→ AIM OF THE TASK: A word-for-word printout of the whole listing is needed.

════════════════════

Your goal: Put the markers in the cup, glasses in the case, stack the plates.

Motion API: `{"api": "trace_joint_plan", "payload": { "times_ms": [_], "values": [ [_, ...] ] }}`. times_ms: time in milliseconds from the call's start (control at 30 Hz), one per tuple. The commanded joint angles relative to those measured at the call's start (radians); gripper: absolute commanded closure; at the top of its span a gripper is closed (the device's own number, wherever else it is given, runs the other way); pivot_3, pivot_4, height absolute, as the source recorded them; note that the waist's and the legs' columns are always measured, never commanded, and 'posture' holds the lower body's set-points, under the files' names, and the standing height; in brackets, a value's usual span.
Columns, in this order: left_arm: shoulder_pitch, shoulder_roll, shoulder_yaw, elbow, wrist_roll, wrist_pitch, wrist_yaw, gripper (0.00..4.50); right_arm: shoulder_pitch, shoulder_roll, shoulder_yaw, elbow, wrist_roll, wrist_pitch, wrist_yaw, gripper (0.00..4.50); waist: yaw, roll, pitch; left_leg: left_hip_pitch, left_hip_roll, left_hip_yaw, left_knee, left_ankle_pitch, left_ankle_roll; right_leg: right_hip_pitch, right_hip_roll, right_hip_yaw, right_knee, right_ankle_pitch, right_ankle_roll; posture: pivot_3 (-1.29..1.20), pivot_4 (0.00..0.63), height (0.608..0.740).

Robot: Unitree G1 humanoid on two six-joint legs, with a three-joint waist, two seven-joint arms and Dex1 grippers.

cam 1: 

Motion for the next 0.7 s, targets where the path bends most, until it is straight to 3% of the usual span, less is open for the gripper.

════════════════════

→ TASK SOLUTION:
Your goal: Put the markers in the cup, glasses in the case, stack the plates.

Motion API: `{"api": "trace_joint_plan", "payload": { "times_ms": [_], "values": [ [_, ...] ] }}`. times_ms: time in milliseconds from the call's start (control at 30 Hz), one per tuple. The commanded joint angles relative to those measured at the call's start (radians); gripper: absolute commanded closure; at the top of its span a gripper is closed (the device's own number, wherever else it is given, runs the other way); pivot_3, pivot_4, height absolute, as the source recorded them; note that the waist's and the legs' columns are always measured, never commanded, and 'posture' holds the lower body's set-points, under the files' names, and the standing height; in brackets, a value's usual span.
Columns, in this order: left_arm: shoulder_pitch, shoulder_roll, shoulder_yaw, elbow, wrist_roll, wrist_pitch, wrist_yaw, gripper (0.00..4.50); right_arm: shoulder_pitch, shoulder_roll, shoulder_yaw, elbow, wrist_roll, wrist_pitch, wrist_yaw, gripper (0.00..4.50); waist: yaw, roll, pitch; left_leg: left_hip_pitch, left_hip_roll, left_hip_yaw, left_knee, left_ankle_pitch, left_ankle_roll; right_leg: right_hip_pitch, right_hip_roll, right_hip_yaw, right_knee, right_ankle_pitch, right_ankle_roll; posture: pivot_3 (-1.29..1.20), pivot_4 (0.00..0.63), height (0.608..0.740).

Robot: Unitree G1 humanoid on two six-joint legs, with a three-joint waist, two seven-joint arms and Dex1 grippers.

cam 1: 

Motion for the next 0.7 s, targets where the path bends most, until it is straight to 3% of the usual span, less is open for the gripper.

The given output is the complete response.